In its deft invocations each canvas in the collection Wood from Ships resembles a collection of short stories stringed together, to form one cohesive story about a person or place that has been a part of the artists’ life. This is Unnikrishnan’s fourth solo exhibition, on display at Mumbai’s Chatterjee and Lal gallery and it alludes to the paradox of the Ship of Theseus: do things remain the same, even when each original component is replaced?
“The title refers to the idea of building little worlds with parts from other, bigger worlds,” said Unnikrishnan, 39. “The ‘imaginary’ portraits in the show are made of a number of references to people and places.”
In Ex Nihilo, the subject is finally easy to recognise – this is a portrait of film-maker Satyajit Ray, as he sits smoking, arm casually draped against the back of a chair.
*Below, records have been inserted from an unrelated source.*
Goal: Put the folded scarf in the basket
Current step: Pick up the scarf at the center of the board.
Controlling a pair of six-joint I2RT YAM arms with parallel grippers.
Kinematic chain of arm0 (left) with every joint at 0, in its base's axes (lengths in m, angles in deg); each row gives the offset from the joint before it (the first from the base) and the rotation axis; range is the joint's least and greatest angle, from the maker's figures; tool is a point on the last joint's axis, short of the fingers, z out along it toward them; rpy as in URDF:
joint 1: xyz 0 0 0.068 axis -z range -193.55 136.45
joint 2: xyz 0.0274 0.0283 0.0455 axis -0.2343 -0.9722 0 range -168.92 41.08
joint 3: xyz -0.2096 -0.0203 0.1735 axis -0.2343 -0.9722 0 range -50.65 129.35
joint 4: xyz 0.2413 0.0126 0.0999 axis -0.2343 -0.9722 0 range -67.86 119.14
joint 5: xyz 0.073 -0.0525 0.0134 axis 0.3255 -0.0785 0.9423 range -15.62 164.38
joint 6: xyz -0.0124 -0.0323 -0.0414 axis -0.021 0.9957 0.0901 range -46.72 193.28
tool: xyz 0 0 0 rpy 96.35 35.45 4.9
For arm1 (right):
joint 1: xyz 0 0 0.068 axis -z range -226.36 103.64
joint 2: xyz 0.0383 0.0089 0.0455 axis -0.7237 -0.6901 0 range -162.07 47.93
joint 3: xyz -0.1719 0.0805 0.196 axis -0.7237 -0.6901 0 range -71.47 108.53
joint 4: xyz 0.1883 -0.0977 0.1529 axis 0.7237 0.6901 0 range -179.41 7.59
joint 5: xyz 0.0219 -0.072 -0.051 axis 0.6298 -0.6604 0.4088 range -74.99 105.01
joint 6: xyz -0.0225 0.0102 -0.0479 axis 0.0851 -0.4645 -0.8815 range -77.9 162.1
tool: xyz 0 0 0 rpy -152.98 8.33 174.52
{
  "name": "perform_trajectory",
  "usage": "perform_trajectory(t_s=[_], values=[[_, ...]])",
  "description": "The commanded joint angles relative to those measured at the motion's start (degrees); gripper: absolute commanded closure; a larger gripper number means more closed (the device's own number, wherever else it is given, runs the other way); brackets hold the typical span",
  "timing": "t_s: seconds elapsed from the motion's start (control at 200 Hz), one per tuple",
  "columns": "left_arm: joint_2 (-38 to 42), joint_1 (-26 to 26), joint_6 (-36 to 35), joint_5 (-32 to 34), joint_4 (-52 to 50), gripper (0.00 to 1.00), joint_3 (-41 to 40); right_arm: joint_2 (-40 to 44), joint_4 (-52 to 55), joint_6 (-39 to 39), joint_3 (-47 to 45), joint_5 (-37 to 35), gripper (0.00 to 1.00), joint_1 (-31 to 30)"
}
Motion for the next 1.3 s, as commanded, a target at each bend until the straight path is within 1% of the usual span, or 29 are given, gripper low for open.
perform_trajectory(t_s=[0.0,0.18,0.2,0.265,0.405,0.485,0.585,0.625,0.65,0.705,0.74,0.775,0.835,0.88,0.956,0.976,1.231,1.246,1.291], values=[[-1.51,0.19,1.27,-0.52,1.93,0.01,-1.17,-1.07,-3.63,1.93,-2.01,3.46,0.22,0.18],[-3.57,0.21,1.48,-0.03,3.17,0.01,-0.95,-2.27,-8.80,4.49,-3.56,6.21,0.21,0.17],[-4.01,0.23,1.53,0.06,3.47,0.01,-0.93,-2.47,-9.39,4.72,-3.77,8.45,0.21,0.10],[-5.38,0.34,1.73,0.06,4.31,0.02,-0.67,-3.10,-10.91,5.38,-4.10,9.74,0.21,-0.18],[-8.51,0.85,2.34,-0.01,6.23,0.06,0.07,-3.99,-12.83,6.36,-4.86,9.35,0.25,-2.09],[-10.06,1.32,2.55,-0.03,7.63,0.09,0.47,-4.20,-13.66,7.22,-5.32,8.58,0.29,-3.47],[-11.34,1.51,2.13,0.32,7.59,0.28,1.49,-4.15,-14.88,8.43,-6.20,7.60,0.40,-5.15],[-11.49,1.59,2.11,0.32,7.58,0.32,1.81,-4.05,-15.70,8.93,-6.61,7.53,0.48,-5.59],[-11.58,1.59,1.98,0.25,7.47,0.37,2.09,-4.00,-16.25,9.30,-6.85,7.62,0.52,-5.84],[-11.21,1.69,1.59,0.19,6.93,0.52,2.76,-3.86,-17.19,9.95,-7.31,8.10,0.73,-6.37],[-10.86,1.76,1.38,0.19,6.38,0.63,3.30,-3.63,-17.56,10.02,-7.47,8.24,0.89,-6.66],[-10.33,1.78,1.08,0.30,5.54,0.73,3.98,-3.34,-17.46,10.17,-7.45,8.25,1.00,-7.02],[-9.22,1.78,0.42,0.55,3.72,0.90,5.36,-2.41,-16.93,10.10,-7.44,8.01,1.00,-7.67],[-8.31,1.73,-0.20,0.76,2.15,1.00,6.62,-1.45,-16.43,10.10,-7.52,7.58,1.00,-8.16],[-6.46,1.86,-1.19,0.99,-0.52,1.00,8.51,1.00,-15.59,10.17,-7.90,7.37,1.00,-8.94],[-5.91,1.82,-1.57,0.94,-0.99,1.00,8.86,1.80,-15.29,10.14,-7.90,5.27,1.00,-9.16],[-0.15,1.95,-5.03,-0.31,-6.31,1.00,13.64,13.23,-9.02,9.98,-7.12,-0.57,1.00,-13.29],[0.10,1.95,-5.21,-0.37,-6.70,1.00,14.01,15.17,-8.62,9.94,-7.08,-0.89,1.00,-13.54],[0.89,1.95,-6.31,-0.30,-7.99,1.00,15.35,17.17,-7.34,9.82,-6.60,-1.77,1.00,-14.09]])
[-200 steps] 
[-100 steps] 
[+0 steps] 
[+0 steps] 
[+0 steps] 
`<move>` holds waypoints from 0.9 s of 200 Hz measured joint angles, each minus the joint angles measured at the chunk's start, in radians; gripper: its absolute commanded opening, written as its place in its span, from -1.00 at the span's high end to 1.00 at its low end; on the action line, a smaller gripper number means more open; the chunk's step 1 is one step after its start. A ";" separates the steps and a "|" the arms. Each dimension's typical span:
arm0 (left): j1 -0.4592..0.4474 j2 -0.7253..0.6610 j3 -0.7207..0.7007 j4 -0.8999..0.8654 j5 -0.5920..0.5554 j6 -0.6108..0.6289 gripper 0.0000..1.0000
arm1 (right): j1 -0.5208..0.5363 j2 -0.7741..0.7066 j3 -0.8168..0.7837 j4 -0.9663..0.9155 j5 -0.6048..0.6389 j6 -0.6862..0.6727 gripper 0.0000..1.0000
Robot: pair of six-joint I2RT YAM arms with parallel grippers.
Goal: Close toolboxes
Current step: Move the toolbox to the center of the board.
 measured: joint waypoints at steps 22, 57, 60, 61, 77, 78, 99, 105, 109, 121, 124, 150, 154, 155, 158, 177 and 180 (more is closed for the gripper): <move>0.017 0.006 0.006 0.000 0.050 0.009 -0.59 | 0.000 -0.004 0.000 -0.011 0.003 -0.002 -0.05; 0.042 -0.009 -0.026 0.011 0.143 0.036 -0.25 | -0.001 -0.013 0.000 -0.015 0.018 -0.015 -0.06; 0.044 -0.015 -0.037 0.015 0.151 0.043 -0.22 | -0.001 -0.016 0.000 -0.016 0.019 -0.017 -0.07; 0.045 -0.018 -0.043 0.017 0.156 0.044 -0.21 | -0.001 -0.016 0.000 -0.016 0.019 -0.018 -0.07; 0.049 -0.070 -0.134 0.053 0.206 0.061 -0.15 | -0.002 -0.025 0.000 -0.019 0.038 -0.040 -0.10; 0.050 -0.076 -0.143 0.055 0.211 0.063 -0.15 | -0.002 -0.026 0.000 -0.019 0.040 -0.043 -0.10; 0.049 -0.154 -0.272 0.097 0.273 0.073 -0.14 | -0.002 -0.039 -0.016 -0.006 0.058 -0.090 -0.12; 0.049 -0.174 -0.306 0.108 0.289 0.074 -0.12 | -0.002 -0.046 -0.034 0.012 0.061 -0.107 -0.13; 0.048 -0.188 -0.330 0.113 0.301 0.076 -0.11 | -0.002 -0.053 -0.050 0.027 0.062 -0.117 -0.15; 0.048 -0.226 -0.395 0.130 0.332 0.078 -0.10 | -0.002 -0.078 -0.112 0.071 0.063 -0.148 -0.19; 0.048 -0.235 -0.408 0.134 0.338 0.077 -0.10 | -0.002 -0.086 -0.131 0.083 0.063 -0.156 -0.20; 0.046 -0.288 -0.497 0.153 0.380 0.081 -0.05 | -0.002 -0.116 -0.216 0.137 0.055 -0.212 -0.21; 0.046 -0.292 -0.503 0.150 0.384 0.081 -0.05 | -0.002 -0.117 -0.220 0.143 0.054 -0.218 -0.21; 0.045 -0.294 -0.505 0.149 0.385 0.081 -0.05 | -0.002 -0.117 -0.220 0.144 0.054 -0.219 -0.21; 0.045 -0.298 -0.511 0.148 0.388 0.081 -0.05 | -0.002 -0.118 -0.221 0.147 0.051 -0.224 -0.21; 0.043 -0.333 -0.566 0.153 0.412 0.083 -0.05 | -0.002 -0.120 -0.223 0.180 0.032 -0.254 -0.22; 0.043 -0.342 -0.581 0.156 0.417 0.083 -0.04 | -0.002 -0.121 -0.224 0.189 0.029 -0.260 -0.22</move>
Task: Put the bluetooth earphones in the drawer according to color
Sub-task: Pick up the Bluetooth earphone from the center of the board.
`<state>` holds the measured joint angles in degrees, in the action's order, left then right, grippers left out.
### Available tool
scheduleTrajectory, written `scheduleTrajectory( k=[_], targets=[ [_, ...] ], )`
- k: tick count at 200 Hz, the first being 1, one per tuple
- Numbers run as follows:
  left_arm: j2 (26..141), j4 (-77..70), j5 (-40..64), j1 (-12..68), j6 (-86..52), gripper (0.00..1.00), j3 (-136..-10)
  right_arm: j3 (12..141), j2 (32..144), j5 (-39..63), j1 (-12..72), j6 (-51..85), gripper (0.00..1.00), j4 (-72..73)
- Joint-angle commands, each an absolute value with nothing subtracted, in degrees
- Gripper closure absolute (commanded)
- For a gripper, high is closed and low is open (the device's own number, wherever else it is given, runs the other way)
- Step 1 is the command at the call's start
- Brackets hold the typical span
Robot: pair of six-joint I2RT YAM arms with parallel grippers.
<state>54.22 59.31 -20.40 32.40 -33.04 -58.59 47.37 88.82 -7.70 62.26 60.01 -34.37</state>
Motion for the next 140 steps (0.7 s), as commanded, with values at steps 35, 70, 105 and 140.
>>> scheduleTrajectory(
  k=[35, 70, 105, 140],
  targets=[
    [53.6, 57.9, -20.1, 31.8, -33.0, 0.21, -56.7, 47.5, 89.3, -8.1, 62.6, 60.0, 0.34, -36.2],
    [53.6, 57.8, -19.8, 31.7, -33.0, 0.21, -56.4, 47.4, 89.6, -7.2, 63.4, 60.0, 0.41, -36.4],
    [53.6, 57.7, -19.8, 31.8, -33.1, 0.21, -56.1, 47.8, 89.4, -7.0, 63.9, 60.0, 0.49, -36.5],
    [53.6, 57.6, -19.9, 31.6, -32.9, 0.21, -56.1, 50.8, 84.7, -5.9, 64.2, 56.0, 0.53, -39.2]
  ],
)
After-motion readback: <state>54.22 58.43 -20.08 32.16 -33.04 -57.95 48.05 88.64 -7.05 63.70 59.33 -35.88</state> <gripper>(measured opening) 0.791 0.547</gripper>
Unnikrishnan did not intend for this to happen, and begrudges the viewer this aha moment. In an essay about this particular portrait, journalist and writer Kai Friese wrote:
“He quails when I gesture in recognition at the very recognisable figure foregrounding Ex Nihilo. ‘I wish it didn’t look so much like him,’ he says, almost berating himself. Which is charming, given the careful technique that renders not only a famous dead man but also a famous photograph of him, in a stylised chiaroscuro.”
“I have not watched Ray with the kind of dedication that he deserves,” explained Unnikrishnan. “There are three works, that were done one after another, and whose imagery goes from one to the other. The only ‘real portrait’ is The Indian Sceptic – A Brief History.”
The Indian Sceptic, Unnikrishnan said, took him the longest to finish.
“I am not sure why... but it must be because it is based on someone close to the family. I had a drawing of him in my sketchbook, which turned up again one day and it felt like the right time to make a work based on him.”
Like several artists, Unnikrishnan always has his sketchbook on him, and draws almost constantly. The National Institute of Design alumnus is also known for his work with ceramics. In his previous body of work, Transparent Things, he attempted to give everyday, sundry activities a new life.
Unnikrishnan grew up in Kerala, and his years spent in the state are reflected in his works. The paintings included in Transparent Things were inspired by a visit to a furniture factory in Palakkad. Wood From Ships too was born of a childhood memory.
“I grew up in a tiny ex-port town which was also a wooden ship-building centre, and that seems to have added a layer.” said the 39-year-old artist.
“As far as classifications go, I’m just the guy who gets up in the morning and goes to work.” he added.
Wood From Ships includes works on paper and stretched khadi. Initially, the artist only wanted to draw on calico, a linen-like fabric that was made in his hometown Calicut (hence the name), and sent to England by sea.
However, calico is no longer produced in Calicut, and so Unnikrishnan began to try drawing on hand-spun, hand-woven fabric from elsewhere, finally arriving at khadi.
The works in Wood from Ships are almost dreamscapes, where worlds and images fuse together to invoke feelings of nostalgia, loss, memory and recollection, but the artist’s own dreams only play a very small role in his creations.
“Sadly I am one of those people who does not remember dreams, unless they are especially bad” he said. (In his last dream, a mother snake and her baby were raiding his home).
“I do not try to understand my dreams, and I think it would be a very bad idea for me to try.”
Memory, however, is his paint of choice – the subconscious provides enough material for an artist to dip into.
“It is more like a pale glow or a flicker somewhere in my head that I choose to acknowledge, and then I just follow my nose and see where it takes me.” he said.
Wood From Ships is on display at Chatterjee & Lal, Mumbai, till January 7.